Huawei leads top 500 Chinese private firms 2010

                                                                          (2011-8-29  17:29)


Huawei Technologies Co ranked first on the 2011 list of China's top 500 private enterprises, released on Aug 25 by the All-China Federation of Industry and Commerce.


The minimum threshold of annual revenue for a company to be named on the list increased to 5.06 billion yuan (US$791.8 million) this year, up 1.4 billion yuan (US$219.08 million) from last year.


The number of private enterprises on this list with an annual revenue of more than 10 billion yuan (US$1.56 billion) rose to 220 this year from 126 last year. Soaring raw material prices and a manpower shortage were the two major factors affecting private enterprises, according to the association.


Annual turnover of each of the top four enterprises on the list exceeded 100 billion yuan (US$15.65 billion), with Huawei leading with revenue of 182.5 billion yuan (US$28.56 billion). Huawei is the world's second-largest telecommunications equipment manufacturer after Ericsson. Jiangsu Sha Steel Group, Suning Appliance Group and Lenovo Group were the other firms in the top four.

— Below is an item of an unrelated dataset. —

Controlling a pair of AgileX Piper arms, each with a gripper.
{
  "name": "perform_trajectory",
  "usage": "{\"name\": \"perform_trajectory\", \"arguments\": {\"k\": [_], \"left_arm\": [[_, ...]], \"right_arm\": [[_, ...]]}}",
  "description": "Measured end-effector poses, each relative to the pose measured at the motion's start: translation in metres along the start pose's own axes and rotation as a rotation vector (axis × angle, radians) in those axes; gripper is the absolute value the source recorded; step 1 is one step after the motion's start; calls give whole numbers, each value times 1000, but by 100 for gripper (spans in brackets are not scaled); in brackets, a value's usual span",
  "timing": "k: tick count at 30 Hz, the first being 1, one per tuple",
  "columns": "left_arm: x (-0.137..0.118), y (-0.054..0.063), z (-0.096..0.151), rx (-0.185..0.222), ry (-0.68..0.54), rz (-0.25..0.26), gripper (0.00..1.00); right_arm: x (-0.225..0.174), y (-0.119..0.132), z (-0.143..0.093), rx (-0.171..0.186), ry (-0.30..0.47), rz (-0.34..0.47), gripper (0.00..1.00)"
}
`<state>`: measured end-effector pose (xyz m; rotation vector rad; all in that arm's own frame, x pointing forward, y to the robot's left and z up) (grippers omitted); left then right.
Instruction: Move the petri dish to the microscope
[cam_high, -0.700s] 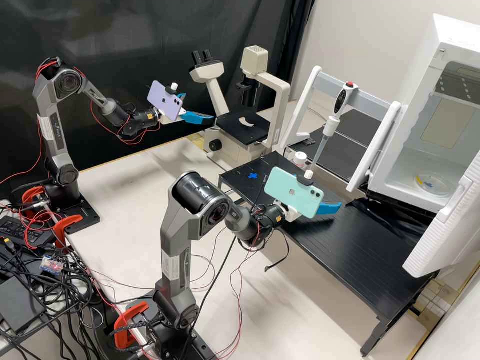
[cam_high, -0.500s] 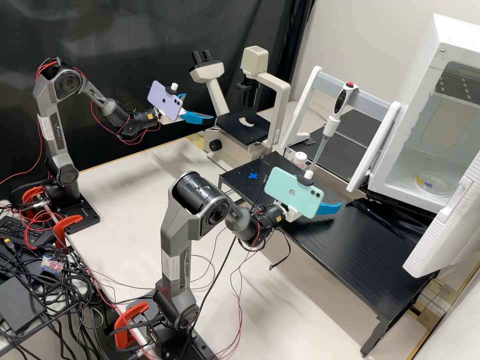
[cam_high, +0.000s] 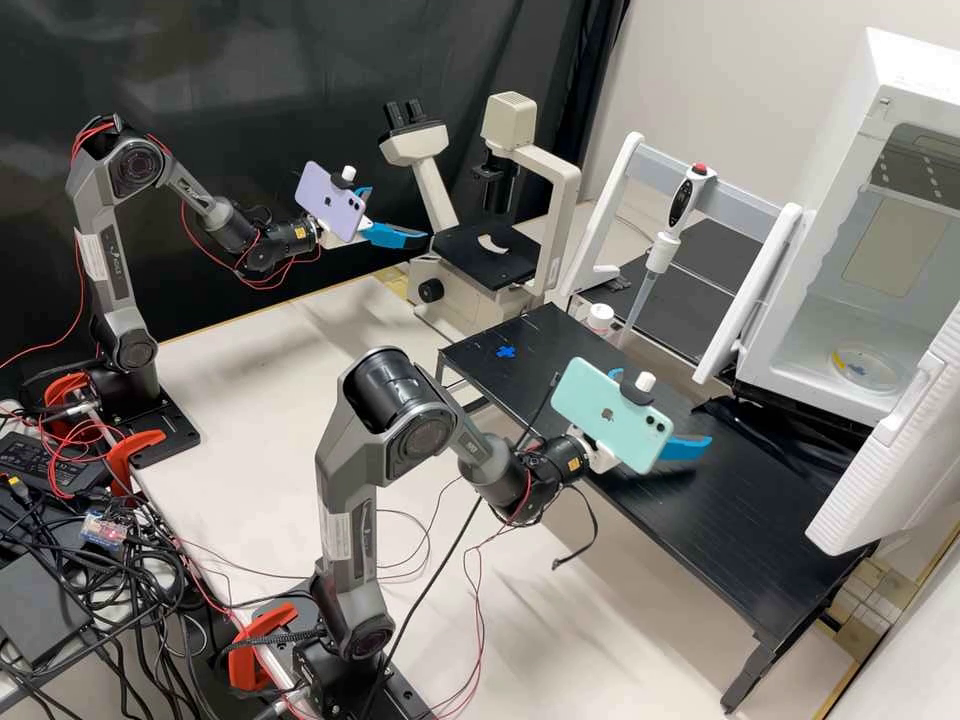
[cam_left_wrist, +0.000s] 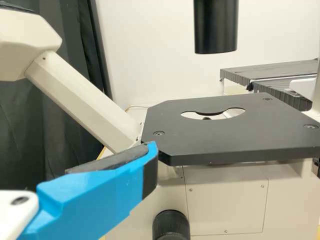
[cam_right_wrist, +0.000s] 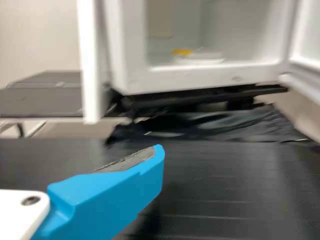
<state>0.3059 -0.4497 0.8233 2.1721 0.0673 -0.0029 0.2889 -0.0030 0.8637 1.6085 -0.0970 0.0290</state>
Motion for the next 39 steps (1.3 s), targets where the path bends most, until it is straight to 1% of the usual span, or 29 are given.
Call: {"name": "perform_trajectory", "arguments": {"k": [3, 5, 6, 10, 15, 16, 24, 27, 30, 35, 37, 38, 39], "left_arm": [[0, 0, 0, 0, 0, 0, 100], [0, 0, 0, 0, 0, 0, 100], [0, 0, 0, 0, 0, 0, 100], [0, 0, 0, 0, 0, 0, 100], [0, 0, 0, 0, 0, 0, 100], [0, 0, 0, 0, 0, 0, 100], [0, 0, 0, 0, 0, 0, 100], [0, 0, 0, 0, 0, 0, 100], [0, 0, 0, 0, 0, 0, 100], [0, 0, 0, 0, 0, 0, 100], [0, 0, 0, 0, 0, 0, 100], [0, 0, 0, 0, 0, 0, 100], [0, 0, 0, 0, 0, 0, 100]], "right_arm": [[-1, 18, 11, 32, -16, 56, 100], [3, 29, 14, 41, -17, 90, 100], [6, 36, 16, 53, -19, 112, 100], [23, 53, 19, 45, -16, 155, 100], [51, 66, 19, 36, -31, 161, 100], [57, 70, 20, 36, -45, 163, 100], [103, 100, 18, 83, -111, 217, 100], [116, 105, 14, 80, -111, 228, 100], [131, 110, 6, 59, -98, 225, 100], [158, 113, -8, 54, -74, 208, 100], [170, 112, -13, 32, -75, 192, 100], [178, 110, -14, 12, -81, 182, 100], [183, 110, -15, 4, -85, 178, 100]]}}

The federation also revealed that among the top 500 firms, 137 had cumulative direct overseas investments of 6.18 billion yuan (US$966.59 million) last year, a whopping 174% growth over 2009. This points to the difficult operational environment in China that is prompting private enterprises to expand to overseas markets, avoiding the fierce competition in the domestic market.


Ouyang Xiaoming, deputy secretary general of the federation, said high raw material prices last year were the biggest factor affecting the growth of private enterprises, followed by manpower shortages, high taxes and an insufficient supply of land. However, the impact of the global financial crisis on private companies had eased significantly.

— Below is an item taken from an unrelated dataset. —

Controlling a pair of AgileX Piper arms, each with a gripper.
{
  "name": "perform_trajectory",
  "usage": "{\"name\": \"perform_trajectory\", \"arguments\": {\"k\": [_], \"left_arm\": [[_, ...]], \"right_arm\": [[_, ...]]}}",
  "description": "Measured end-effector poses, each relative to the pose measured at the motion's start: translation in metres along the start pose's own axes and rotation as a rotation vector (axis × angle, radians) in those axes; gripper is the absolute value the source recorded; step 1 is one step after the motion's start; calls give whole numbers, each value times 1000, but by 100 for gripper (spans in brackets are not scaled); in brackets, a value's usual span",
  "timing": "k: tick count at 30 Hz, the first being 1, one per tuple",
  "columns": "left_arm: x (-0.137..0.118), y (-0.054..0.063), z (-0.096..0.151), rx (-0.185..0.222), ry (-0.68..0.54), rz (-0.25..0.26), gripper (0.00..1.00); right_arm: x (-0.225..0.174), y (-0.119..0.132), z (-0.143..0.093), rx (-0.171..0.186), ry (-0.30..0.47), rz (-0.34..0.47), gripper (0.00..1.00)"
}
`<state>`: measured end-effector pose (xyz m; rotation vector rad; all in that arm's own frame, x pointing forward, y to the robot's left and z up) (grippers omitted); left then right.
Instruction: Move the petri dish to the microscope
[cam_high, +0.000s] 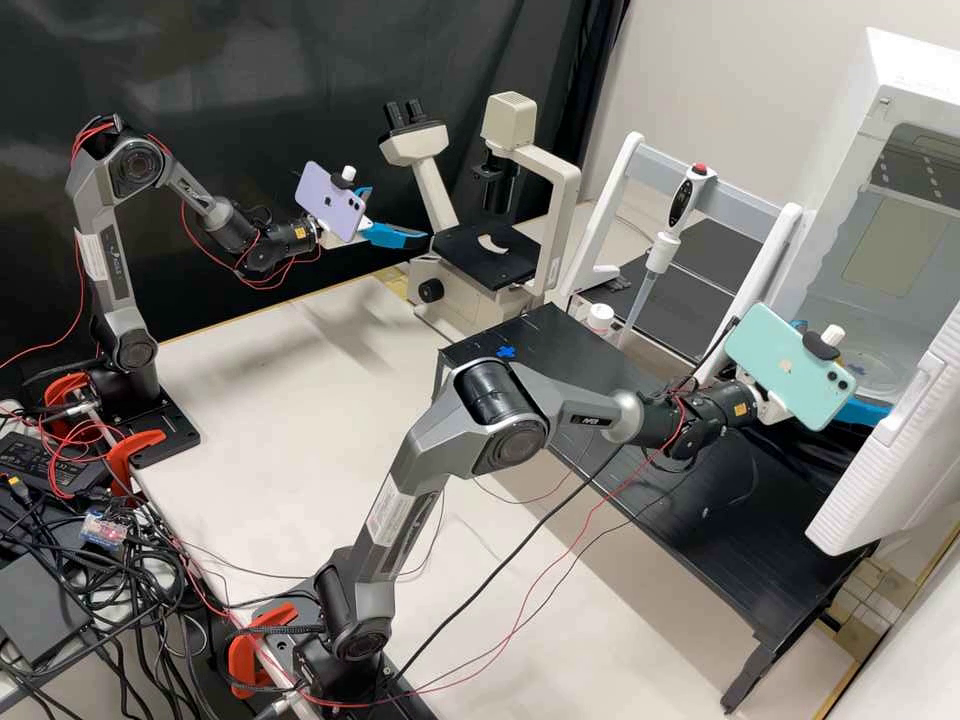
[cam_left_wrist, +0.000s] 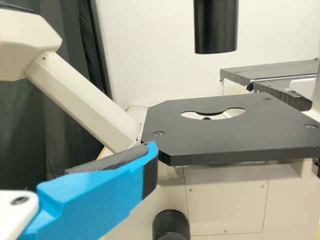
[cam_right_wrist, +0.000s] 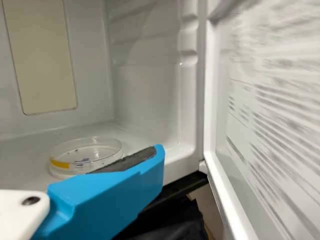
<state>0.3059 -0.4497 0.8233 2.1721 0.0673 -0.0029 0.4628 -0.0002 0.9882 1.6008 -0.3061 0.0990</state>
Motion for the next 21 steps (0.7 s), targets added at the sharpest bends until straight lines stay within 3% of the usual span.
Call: {"name": "perform_trajectory", "arguments": {"k": [13, 18, 21], "left_arm": [[0, 0, 0, 0, 0, 0, 100], [0, 0, 0, 0, 0, 0, 100], [0, 0, 0, 0, 0, 0, 100]], "right_arm": [[56, -21, 8, -133, -79, -57, 100], [67, -27, 14, -138, -85, -65, 100], [72, -28, 15, -110, -74, -62, 100]]}}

A recent survey of employment preferences among university graduates captured the fierce competition for talent between private and state-owned enterprises.

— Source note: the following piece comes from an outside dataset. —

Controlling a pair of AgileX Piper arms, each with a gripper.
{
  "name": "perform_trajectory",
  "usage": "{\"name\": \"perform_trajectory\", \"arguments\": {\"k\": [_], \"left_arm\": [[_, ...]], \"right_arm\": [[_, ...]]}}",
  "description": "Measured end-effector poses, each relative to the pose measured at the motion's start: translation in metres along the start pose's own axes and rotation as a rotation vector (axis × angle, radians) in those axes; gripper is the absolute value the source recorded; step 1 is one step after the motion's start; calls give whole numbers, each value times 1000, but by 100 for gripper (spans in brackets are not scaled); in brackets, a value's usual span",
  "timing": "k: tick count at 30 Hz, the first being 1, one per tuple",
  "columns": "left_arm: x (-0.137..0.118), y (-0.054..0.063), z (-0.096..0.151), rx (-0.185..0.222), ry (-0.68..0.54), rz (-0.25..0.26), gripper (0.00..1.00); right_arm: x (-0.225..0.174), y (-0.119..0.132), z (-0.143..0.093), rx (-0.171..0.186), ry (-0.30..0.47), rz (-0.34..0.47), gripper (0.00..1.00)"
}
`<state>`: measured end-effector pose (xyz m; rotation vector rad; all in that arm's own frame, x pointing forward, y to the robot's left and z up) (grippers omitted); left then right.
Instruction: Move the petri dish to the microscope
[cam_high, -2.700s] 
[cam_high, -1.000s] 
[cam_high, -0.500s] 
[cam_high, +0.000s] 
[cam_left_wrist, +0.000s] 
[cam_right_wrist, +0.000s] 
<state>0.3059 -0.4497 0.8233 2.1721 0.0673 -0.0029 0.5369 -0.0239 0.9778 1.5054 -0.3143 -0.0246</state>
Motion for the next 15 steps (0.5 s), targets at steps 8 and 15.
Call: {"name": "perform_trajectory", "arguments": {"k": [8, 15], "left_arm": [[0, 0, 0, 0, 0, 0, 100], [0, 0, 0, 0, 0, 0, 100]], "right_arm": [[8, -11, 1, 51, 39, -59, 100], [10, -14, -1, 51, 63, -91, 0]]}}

According to the survey, conducted on 14 universities in Tianjin this year, of 1,416 new graduates, 50.86% hoped to work for national enterprises, 33.83% wanted to work for foreign companies, and only 20% wanted to join large private enterprises.


Compared with government-backed enterprises, it is difficult for private firms to grow in China, though they have the advantage of a flexible management and more efficient use of resources.


According to financial reports, three of China's major state-run enterprises, China National Petroleum Corp, China Petroleum & Chemical Corp (Sinopec) and China Mobile registered net profits of 139.9 billion yuan (US$21.89 billion), 70.7 billion yuan (US$11.06 billion) and 119.6 billion yuan (US$18.72 billion), respectively, or a total of 330.2 billion yuan (US$51.67 billion). This compared to the cumulative net profits of 391.1 billion (US$61.2 billion) registered by the top 500 private enterprises.